Entretenidos con la cotización y el valor de los valores,
seguiremos olvidándonos de nuestros verdaderos achaques, que no son otros que
los productos que ya no fabricamos porque otros lo hacen a mejor precio.
Esa Europa y América del Norte que venció al
comunismo a base de construir paraísos de opulencia y escaparates de lujo ha
deslocalizado sus fábricas pero no sabe qué hacer con sus obreros. Los padres
de los chavales que cada dos por tres esparcen con gasolina toda su rabia y
frustración llegaron en oleadas hace años a las ciudades industriales del continente
europeo, para emplearse en las fábricas que nos procuraban ese supuesto
bienestar. Eran mano de obra barata, y gracias a ellos, las fábricas de coches llenaron
las autopistas con sus utilitarios y las de televisores, de ventanas al consumo.
La globalización ha dado una vuelta más a la espiral, y ahora ya no resulta
competitivo emplearlos ni a ellos ni a sus hijos, europeos de nacimiento y
muchos de ellos, extranjeros en su propia casa. No hay tarea para ellos, otro frustrado pelotón más a engrosar las filas del malestar del Estado del bienestar.
El esqueleto retorcido de los
coches destrozados en las protestas quema un sueño que ya ellos no fabrican.
Ahora no se contrata; se subcontrata. Las fábricas se deslocalizan, pero son
fácilmente localizables allí donde el hombre obtiene menos por su esfuerzo.
Ahora, los barrios obreros están a miles de kilómetros de nuestras capitales
financieras, están en esa otra mitad del planeta donde se trabaja a destajo por
menos de 200 euros al mes. A ese precio, los trabajadores europeos no son
competitivos, así que para que sus cosas sigan siendo baratas, nos dicen que tendremos
que ser nosotros los que nos bajemos el sueldo.
El espejismo de la opulencia
se diluye siempre en el extrarradio. Allí comenzaron esos incendios que ahora acechan
a la propia city. Allí suena el hip-hop y el rap, porque la música de los políticos les resulta
ininteligible. Los que se rebelan ya no necesitan panfletos ni proclamas para
constituirse en movimiento popular; tienen la BlackBerry y Whatsapp.

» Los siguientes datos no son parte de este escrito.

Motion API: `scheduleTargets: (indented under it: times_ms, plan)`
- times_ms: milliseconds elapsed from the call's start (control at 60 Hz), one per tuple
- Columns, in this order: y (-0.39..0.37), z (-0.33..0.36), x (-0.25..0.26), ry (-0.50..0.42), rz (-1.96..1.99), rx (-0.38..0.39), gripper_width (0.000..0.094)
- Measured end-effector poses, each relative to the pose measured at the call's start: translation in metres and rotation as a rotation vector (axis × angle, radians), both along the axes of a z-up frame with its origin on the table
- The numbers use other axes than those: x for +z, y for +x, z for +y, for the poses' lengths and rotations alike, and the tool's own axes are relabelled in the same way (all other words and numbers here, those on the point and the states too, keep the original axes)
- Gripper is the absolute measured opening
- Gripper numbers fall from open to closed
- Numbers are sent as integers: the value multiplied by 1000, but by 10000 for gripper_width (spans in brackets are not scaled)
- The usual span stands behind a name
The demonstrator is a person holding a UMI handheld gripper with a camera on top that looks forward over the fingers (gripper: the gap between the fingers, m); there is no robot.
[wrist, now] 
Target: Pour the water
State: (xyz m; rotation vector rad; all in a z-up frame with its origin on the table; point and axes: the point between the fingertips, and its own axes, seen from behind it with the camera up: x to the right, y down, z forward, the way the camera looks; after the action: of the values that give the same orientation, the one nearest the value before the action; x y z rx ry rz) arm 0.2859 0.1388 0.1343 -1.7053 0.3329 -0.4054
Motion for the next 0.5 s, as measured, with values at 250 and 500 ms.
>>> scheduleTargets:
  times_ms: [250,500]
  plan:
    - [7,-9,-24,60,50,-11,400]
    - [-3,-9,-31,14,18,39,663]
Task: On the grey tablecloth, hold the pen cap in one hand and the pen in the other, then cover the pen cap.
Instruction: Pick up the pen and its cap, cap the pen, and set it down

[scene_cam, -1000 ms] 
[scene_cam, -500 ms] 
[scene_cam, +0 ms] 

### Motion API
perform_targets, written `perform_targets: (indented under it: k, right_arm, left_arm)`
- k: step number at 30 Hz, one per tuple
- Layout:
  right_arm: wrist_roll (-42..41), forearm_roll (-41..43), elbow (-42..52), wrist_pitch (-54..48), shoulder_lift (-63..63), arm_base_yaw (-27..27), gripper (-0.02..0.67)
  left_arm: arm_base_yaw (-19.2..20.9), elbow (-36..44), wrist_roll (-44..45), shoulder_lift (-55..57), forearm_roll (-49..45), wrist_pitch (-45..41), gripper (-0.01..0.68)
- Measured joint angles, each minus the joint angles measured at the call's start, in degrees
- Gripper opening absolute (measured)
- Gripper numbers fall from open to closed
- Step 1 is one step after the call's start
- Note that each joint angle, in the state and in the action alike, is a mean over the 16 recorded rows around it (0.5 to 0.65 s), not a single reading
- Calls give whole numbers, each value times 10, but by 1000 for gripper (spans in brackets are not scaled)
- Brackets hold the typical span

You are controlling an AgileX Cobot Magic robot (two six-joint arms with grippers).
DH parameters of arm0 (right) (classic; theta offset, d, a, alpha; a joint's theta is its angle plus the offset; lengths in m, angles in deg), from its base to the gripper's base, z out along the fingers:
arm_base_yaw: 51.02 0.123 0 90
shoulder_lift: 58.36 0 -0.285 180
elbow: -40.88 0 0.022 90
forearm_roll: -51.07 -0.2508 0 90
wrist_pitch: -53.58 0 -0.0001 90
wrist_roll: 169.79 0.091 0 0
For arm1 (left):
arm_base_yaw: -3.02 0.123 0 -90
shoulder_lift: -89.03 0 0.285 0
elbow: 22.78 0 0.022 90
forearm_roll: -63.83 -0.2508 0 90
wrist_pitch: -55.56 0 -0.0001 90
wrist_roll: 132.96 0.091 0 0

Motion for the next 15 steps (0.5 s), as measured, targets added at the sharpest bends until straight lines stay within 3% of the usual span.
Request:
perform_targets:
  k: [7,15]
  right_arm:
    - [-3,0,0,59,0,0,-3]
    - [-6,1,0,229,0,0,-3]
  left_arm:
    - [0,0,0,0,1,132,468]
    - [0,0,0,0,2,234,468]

Hijos de la televisión, acaban de descubrir cómo abrir un Telediario y
convertirse en ídolos de la rebeldía. Todo ello, entre anuncio y anuncio, entre
el móvil de última generación y el coche que te invita a superar todas las
barreras.
Esos espectros de coches
quemados, esa frustración general que pierde su nombre en una lista
interminable de desempleados, indican un fallo en el sistema. Pero es
importante no confundir síntomas con enfermedad. La política está exhausta en
Europa. En medicina, esta patología degenerativa tiene un nombre: Esclerosis. Un
achaque propio de políticos viejos y viejas Políticas.